Ale nie. Schodzę po schodach, spotykam starego przyjaciela. Patrzy na mnie i zanim jeszcze zdąży wypowiedzieć jakiekolwiek powitanie, rzuca: „Gdybyśmy tylko nie zmarnowali tylu punktów na początku…”. Nie mam w zwyczaju kończyć przyjaźni z takich powodów, ale dziś, na cztery dni przed najważniejszym meczem sezonu, pokusa jest naprawdę silna.
Komentarze
Liczy się tylko to, co jest dzisiaj. A dzisiaj jeszcze jesteśmy w grze i dopóki nas nie wykopią, to ciągle mamy szansę wygrać tę grę.
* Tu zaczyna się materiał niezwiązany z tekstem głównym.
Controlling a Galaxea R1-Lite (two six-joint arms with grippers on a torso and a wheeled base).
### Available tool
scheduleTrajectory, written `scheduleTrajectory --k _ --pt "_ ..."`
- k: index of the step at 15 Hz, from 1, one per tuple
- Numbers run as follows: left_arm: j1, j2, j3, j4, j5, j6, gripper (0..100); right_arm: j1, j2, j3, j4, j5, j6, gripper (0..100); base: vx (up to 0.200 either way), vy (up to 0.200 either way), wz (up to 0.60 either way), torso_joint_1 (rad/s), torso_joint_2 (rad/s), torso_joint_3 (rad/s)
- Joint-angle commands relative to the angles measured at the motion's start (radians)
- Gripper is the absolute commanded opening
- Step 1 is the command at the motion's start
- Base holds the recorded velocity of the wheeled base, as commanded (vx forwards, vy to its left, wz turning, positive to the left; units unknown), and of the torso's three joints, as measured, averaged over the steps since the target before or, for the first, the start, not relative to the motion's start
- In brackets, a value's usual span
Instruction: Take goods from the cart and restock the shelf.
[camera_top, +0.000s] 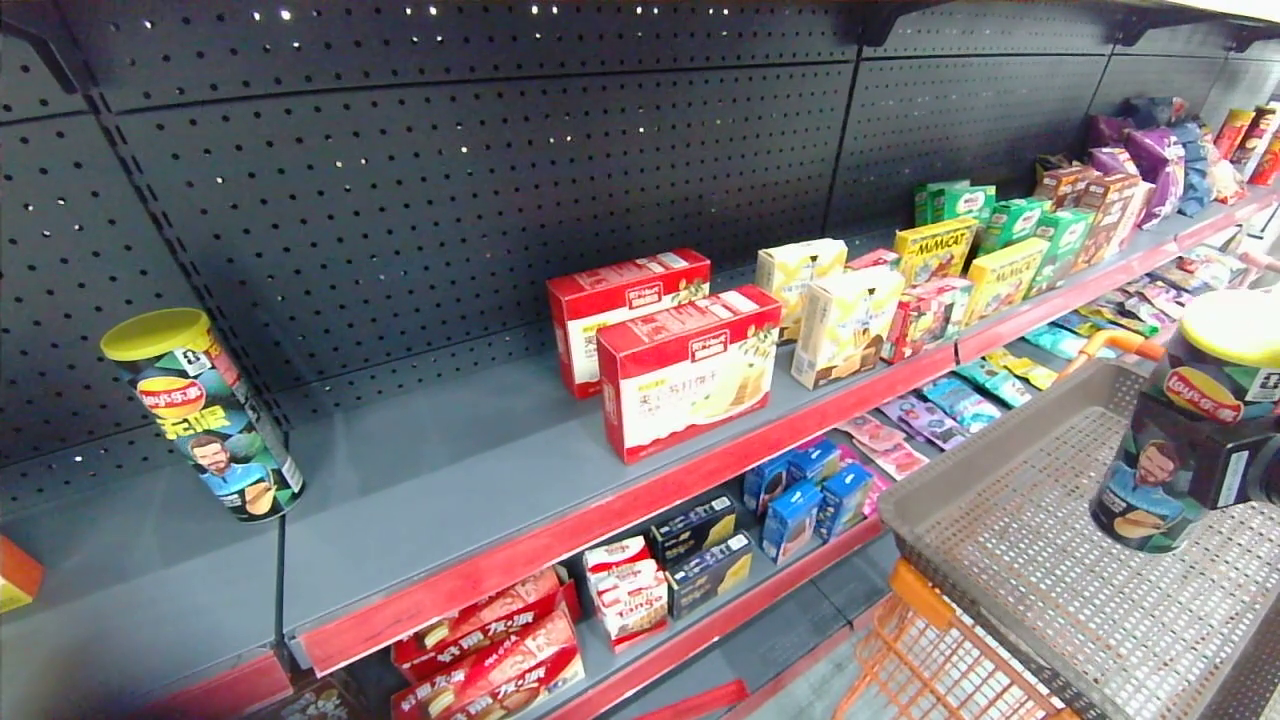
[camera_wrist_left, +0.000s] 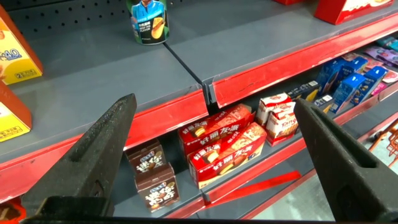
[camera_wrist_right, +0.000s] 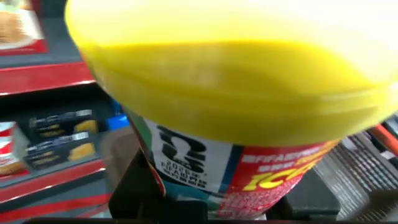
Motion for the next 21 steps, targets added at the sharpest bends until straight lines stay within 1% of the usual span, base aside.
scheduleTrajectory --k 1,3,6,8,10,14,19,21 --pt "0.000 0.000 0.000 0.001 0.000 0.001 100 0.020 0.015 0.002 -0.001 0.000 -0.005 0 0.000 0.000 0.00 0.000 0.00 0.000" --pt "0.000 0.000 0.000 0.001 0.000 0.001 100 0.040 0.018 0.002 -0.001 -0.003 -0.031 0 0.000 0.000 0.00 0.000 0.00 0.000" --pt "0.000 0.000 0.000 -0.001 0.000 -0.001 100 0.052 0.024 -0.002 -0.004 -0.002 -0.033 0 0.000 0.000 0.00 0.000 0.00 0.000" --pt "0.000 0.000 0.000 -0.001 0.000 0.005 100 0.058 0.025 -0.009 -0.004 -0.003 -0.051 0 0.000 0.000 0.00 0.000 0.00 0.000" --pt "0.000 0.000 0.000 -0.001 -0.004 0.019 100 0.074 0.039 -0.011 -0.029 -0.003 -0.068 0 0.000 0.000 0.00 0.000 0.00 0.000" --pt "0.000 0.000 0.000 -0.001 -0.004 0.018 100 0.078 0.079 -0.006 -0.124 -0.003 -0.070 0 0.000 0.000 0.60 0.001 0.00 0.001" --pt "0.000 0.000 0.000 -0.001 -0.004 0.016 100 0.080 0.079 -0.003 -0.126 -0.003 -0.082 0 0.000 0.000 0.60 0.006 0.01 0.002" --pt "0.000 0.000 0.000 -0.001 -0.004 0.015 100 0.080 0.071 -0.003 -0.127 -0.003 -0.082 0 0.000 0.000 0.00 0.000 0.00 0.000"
Realnie to nawet LM jest w stu procentach w naszych rękach ale raczej nie jest możliwe wygrać wszystkie mecze do końca sezonu, a na wpadki zostało mało miejsca.
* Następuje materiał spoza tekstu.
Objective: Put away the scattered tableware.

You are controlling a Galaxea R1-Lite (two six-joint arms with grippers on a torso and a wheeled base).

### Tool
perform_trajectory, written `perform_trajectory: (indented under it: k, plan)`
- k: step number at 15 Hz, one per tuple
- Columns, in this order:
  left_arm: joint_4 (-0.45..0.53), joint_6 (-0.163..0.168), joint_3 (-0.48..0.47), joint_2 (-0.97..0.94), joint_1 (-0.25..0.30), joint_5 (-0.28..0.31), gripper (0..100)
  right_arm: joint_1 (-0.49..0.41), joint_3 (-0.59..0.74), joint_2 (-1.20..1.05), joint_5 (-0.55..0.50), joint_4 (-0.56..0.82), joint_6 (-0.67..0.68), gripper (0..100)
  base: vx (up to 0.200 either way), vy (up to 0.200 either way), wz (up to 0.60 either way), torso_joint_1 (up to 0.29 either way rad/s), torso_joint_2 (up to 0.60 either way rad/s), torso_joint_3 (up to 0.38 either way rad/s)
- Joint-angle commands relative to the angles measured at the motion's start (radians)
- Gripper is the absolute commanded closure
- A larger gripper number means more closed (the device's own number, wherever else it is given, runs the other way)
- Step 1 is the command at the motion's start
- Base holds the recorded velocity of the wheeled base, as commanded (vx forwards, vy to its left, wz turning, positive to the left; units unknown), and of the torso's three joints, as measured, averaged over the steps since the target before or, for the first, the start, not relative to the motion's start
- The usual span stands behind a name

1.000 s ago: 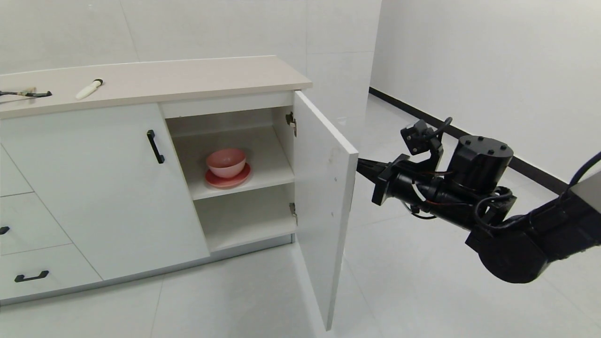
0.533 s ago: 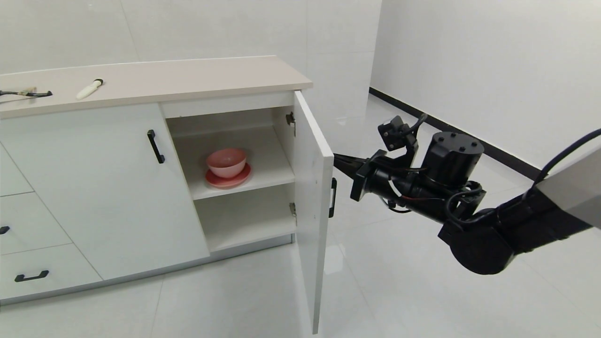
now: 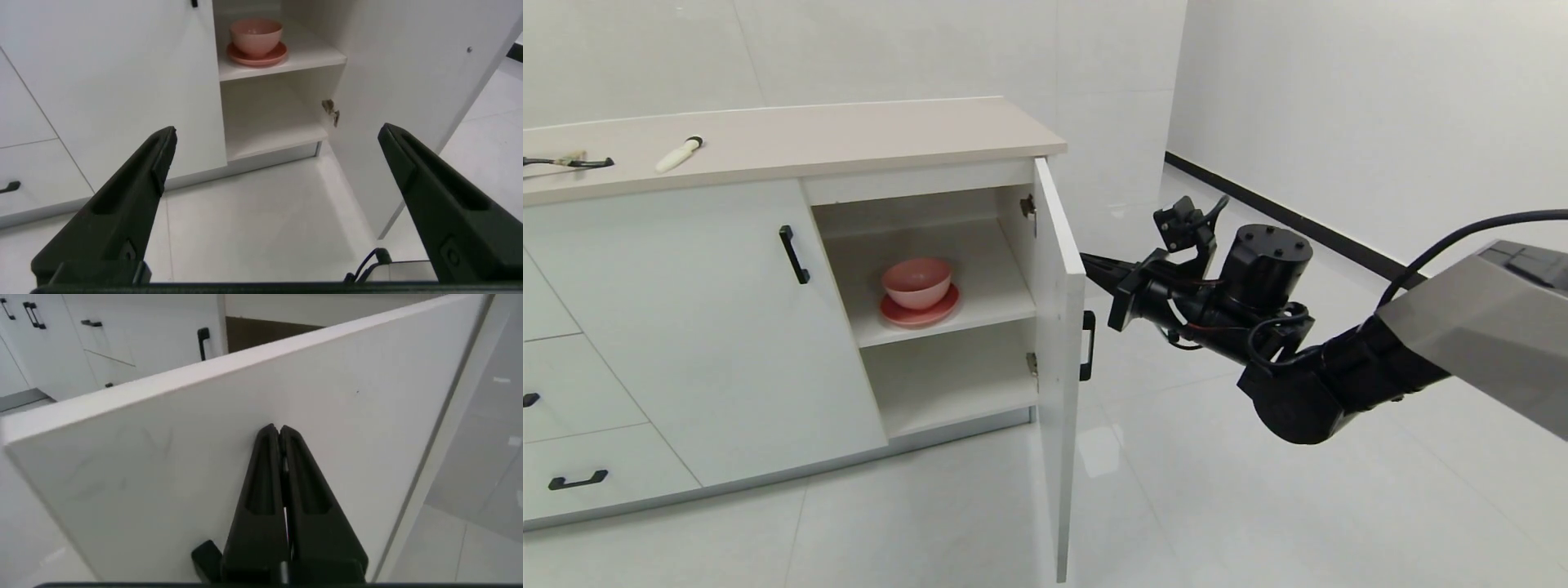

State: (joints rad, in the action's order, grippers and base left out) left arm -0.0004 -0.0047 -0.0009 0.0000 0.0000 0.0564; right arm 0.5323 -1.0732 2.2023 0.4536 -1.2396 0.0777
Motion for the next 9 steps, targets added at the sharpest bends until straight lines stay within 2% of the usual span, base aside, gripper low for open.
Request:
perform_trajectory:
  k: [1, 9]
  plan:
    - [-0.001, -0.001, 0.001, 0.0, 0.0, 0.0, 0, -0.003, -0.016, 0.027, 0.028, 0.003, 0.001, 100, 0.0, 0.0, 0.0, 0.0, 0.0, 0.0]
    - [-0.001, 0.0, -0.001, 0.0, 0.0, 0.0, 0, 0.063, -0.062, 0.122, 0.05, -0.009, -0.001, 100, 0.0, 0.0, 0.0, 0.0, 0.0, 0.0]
Zdrowe podejście do tematu.
Każdy mecz to mecz „ tu i teraz „ nie to co się będzie działo za tydzień. Ja mam tylko nadzieję, że na koniec sezonu będziemy nad dziewczynami z 7azio i tyle
My sobie możemy kalkulować, liczyć punkty itp. Grunt aby nie robił tego trener i zawodnicy, bo to najgorsze co można zrobić. Punkty zdobywa się na boisku a nie w sali marzeń.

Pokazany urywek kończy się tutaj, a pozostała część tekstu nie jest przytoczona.